By one estimate, screening 1173 patients with FOBT for 10 years will prevent one death from colon cancer. No studies have directly compared colonoscopy with FOBT, and we have no direct evidence (i.e. from randomized controlled trials) that any colon cancer screening test reduces total all-cause mortality.
Other Screening Tests
The PCLO trial evaluated multiple screening tests for four cancers: prostate, colon, lung, and ovarian. By the 14th screening test, 60% of men and 49% of women had had false positives. This led to invasive diagnostic procedures in 29% of men and 22% of women. 15.8% were moderately invasive (like biopsy) and 1.6% involved major surgical procedures (like hysterectomy).
The U.S. Preventive Services Task Force (http://www.ahrq.gov/clinic/uspstfix.htm) periodically evaluates all the published evidence and issues updated screening recommendations like this one for glaucoma: “[given] the uncertainty of the magnitude of benefit from early treatment and given the known harms of screening and early treatment, the USPSTF could not determine the balance between the benefits and harms of screening for glaucoma.” Reading their various findings is an eye-opener.

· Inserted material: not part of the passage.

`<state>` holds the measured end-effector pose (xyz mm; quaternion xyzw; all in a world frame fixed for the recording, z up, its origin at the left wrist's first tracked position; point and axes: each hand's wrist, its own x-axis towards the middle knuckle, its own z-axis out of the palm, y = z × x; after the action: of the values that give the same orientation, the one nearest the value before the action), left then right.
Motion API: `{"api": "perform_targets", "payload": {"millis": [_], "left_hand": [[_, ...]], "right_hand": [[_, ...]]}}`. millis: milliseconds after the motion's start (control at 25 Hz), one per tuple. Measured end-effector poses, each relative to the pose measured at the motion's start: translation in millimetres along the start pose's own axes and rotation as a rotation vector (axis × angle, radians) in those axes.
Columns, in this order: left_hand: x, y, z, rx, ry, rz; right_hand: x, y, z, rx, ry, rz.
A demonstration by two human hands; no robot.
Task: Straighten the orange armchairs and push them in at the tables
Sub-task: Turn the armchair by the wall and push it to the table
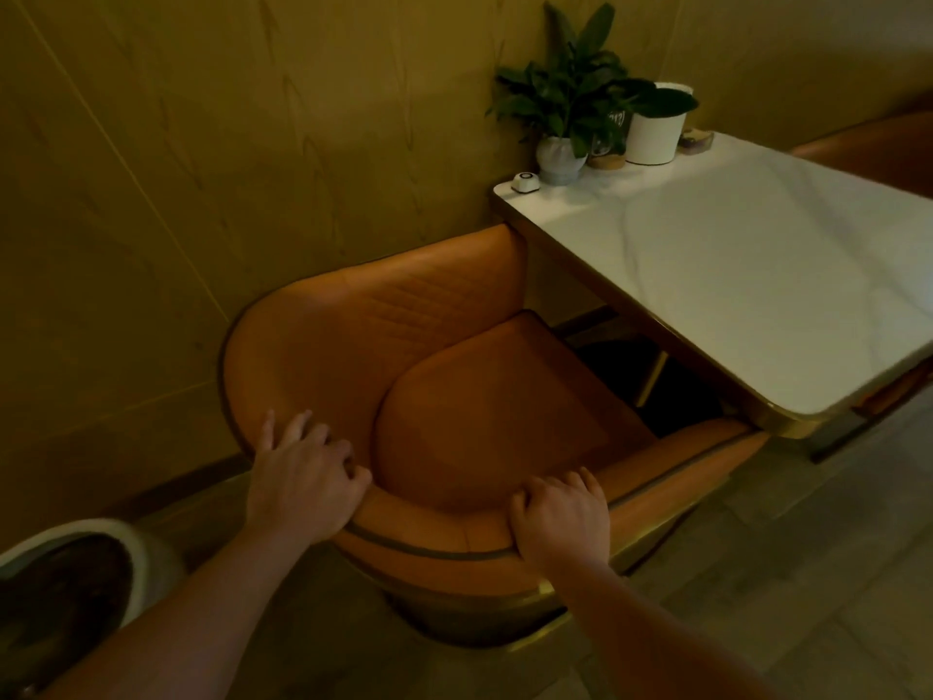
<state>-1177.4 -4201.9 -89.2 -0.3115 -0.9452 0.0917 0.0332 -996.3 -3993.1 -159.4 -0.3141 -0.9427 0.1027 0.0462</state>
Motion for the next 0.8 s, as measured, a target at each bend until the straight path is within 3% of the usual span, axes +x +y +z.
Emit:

Some screening tests have proven value, like Pap smears and blood pressure measurements. The major preventable cause of death in the US today is smoking. “The USPSTF strongly recommends that clinicians screen all adults for tobacco use and provide tobacco cessation interventions for those who use tobacco products.” If patients complied, 440,000 lives could be saved each year in the US alone.
Criteria for Screening Tests
How do we know what screening tests to offer the general population? We have learned that routine annual urinalyses, blood counts and chest x-rays aren’t useful. It wouldn’t make sense to screen everyone for Ebola virus. No one would recommend doing cardiac catheterizations on everyone to screen for heart disease.
The World Health Organization lists these criteria for screening tests:
- The condition sought should be an important health problem for the individual and community.
- There should be an accepted treatment or useful intervention for patients with the disease.
- The natural history of the disease should be adequately understood.
- There should be a latent or early symptomatic stage.
- There should be a suitable and acceptable screening test or examination.
- Facilities for diagnosis and treatment should be available.
- There should be an agreed policy on whom to treat as patients.
- Treatment started at an early stage should be of more benefit than treatment started later.
- The cost should be economically balanced in relation to possible expenditure on medical care as a whole.
- Case finding should be a continuing process and not a once and for all project.
Instead of screening everyone, we could selectively screen those who are at higher risk. Whatever we do, we must continually re-examine our practices, re-evaluating whether we are really doing more good than harm. Science never claims to have final answers; it’s an ongoing process.
Ideally, doctors could give patients the best currently available evidence and let them decide if they want to be screened. Some will want to know at all costs, others will think the non-screening odds are pretty good and will prefer to take their chances, avoiding the expense, inconvenience, worries, and discomforts that screening entails. It’s a gamble any way you look at it. Oh, for a crystal ball!